Material for the task Block Start

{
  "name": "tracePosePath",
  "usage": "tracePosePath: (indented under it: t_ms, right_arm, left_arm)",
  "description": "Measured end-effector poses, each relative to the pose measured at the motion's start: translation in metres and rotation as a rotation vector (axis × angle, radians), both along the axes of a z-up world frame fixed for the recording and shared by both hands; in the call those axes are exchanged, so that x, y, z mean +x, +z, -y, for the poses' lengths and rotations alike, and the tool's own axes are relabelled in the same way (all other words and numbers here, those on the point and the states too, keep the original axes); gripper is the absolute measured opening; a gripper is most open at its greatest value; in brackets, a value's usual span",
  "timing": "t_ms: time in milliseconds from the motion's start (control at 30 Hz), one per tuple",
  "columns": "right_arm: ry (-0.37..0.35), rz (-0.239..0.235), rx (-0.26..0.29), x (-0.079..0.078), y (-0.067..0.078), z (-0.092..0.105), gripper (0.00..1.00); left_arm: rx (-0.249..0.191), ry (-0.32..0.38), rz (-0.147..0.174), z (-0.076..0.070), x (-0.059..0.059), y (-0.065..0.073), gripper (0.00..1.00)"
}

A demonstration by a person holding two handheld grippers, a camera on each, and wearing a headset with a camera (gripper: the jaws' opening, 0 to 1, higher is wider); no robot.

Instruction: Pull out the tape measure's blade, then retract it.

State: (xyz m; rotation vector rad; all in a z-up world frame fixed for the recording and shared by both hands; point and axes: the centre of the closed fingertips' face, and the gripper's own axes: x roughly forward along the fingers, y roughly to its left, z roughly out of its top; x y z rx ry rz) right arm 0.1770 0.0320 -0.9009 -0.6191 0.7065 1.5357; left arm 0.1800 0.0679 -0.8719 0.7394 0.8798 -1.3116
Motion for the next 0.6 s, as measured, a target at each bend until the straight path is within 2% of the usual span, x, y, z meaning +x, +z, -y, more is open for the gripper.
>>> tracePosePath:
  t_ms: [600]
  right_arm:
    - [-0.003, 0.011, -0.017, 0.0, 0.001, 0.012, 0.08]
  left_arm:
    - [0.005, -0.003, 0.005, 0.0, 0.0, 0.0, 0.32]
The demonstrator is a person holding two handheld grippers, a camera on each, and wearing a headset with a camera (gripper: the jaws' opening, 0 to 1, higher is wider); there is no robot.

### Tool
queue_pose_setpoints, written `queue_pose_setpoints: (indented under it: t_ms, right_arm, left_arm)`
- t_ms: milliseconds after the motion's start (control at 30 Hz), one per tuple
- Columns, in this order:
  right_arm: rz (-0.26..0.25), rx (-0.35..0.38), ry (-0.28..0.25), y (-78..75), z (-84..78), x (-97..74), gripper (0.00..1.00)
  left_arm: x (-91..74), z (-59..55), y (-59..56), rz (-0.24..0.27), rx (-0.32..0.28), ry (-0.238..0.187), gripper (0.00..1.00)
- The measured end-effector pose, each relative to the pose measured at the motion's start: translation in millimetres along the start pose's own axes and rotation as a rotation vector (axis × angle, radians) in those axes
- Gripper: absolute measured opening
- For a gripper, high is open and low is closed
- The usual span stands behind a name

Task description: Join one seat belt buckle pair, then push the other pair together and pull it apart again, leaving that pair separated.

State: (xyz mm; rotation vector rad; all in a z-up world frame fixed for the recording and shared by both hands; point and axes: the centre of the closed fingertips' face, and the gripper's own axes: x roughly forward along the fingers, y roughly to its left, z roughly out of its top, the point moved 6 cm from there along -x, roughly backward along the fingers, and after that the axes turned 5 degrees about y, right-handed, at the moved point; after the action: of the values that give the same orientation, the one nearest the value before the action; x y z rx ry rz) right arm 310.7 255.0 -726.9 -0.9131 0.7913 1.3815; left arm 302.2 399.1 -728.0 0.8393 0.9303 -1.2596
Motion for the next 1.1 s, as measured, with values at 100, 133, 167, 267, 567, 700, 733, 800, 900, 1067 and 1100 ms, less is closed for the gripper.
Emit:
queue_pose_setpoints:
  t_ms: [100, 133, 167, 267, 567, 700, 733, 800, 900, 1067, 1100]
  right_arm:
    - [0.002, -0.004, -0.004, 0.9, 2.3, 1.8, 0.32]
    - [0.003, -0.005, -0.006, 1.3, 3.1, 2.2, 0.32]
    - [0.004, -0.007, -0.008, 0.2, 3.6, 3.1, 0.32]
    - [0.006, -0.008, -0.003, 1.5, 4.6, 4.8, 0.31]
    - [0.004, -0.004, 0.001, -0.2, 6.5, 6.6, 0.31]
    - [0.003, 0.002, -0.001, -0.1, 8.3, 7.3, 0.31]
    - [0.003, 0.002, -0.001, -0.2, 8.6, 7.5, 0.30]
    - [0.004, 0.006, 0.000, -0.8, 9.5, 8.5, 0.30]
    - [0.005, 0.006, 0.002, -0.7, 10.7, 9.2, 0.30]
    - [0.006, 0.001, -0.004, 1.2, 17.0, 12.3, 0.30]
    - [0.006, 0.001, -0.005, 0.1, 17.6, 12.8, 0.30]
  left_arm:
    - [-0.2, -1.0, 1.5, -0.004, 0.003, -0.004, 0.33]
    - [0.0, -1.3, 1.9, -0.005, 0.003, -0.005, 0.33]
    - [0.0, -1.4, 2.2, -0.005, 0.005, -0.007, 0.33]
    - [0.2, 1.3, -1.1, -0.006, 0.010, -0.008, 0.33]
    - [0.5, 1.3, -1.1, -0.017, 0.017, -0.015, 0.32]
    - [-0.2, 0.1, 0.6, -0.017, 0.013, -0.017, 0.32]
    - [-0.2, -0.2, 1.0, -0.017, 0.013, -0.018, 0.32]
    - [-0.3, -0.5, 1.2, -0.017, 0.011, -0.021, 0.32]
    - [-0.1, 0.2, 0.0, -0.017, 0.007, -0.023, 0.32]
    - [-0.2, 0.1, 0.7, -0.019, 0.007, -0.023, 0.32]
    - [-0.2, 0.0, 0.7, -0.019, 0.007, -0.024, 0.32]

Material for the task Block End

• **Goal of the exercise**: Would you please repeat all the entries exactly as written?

• **Task answer**:
{
  "name": "tracePosePath",
  "usage": "tracePosePath: (indented under it: t_ms, right_arm, left_arm)",
  "description": "Measured end-effector poses, each relative to the pose measured at the motion's start: translation in metres and rotation as a rotation vector (axis × angle, radians), both along the axes of a z-up world frame fixed for the recording and shared by both hands; in the call those axes are exchanged, so that x, y, z mean +x, +z, -y, for the poses' lengths and rotations alike, and the tool's own axes are relabelled in the same way (all other words and numbers here, those on the point and the states too, keep the original axes); gripper is the absolute measured opening; a gripper is most open at its greatest value; in brackets, a value's usual span",
  "timing": "t_ms: time in milliseconds from the motion's start (control at 30 Hz), one per tuple",
  "columns": "right_arm: ry (-0.37..0.35), rz (-0.239..0.235), rx (-0.26..0.29), x (-0.079..0.078), y (-0.067..0.078), z (-0.092..0.105), gripper (0.00..1.00); left_arm: rx (-0.249..0.191), ry (-0.32..0.38), rz (-0.147..0.174), z (-0.076..0.070), x (-0.059..0.059), y (-0.065..0.073), gripper (0.00..1.00)"
}

A demonstration by a person holding two handheld grippers, a camera on each, and wearing a headset with a camera (gripper: the jaws' opening, 0 to 1, higher is wider); no robot.

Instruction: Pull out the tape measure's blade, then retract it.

State: (xyz m; rotation vector rad; all in a z-up world frame fixed for the recording and shared by both hands; point and axes: the centre of the closed fingertips' face, and the gripper's own axes: x roughly forward along the fingers, y roughly to its left, z roughly out of its top; x y z rx ry rz) right arm 0.1770 0.0320 -0.9009 -0.6191 0.7065 1.5357; left arm 0.1800 0.0679 -0.8719 0.7394 0.8798 -1.3116
Motion for the next 0.6 s, as measured, a target at each bend until the straight path is within 2% of the usual span, x, y, z meaning +x, +z, -y, more is open for the gripper.
>>> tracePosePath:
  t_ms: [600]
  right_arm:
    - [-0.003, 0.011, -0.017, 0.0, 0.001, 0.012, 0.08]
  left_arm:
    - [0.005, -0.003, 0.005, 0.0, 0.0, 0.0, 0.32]
The demonstrator is a person holding two handheld grippers, a camera on each, and wearing a headset with a camera (gripper: the jaws' opening, 0 to 1, higher is wider); there is no robot.

### Tool
queue_pose_setpoints, written `queue_pose_setpoints: (indented under it: t_ms, right_arm, left_arm)`
- t_ms: milliseconds after the motion's start (control at 30 Hz), one per tuple
- Columns, in this order:
  right_arm: rz (-0.26..0.25), rx (-0.35..0.38), ry (-0.28..0.25), y (-78..75), z (-84..78), x (-97..74), gripper (0.00..1.00)
  left_arm: x (-91..74), z (-59..55), y (-59..56), rz (-0.24..0.27), rx (-0.32..0.28), ry (-0.238..0.187), gripper (0.00..1.00)
- The measured end-effector pose, each relative to the pose measured at the motion's start: translation in millimetres along the start pose's own axes and rotation as a rotation vector (axis × angle, radians) in those axes
- Gripper: absolute measured opening
- For a gripper, high is open and low is closed
- The usual span stands behind a name

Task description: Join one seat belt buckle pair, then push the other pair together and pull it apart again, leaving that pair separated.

State: (xyz mm; rotation vector rad; all in a z-up world frame fixed for the recording and shared by both hands; point and axes: the centre of the closed fingertips' face, and the gripper's own axes: x roughly forward along the fingers, y roughly to its left, z roughly out of its top, the point moved 6 cm from there along -x, roughly backward along the fingers, and after that the axes turned 5 degrees about y, right-handed, at the moved point; after the action: of the values that give the same orientation, the one nearest the value before the action; x y z rx ry rz) right arm 310.7 255.0 -726.9 -0.9131 0.7913 1.3815; left arm 302.2 399.1 -728.0 0.8393 0.9303 -1.2596
Motion for the next 1.1 s, as measured, with values at 100, 133, 167, 267, 567, 700, 733, 800, 900, 1067 and 1100 ms, less is closed for the gripper.
Emit:
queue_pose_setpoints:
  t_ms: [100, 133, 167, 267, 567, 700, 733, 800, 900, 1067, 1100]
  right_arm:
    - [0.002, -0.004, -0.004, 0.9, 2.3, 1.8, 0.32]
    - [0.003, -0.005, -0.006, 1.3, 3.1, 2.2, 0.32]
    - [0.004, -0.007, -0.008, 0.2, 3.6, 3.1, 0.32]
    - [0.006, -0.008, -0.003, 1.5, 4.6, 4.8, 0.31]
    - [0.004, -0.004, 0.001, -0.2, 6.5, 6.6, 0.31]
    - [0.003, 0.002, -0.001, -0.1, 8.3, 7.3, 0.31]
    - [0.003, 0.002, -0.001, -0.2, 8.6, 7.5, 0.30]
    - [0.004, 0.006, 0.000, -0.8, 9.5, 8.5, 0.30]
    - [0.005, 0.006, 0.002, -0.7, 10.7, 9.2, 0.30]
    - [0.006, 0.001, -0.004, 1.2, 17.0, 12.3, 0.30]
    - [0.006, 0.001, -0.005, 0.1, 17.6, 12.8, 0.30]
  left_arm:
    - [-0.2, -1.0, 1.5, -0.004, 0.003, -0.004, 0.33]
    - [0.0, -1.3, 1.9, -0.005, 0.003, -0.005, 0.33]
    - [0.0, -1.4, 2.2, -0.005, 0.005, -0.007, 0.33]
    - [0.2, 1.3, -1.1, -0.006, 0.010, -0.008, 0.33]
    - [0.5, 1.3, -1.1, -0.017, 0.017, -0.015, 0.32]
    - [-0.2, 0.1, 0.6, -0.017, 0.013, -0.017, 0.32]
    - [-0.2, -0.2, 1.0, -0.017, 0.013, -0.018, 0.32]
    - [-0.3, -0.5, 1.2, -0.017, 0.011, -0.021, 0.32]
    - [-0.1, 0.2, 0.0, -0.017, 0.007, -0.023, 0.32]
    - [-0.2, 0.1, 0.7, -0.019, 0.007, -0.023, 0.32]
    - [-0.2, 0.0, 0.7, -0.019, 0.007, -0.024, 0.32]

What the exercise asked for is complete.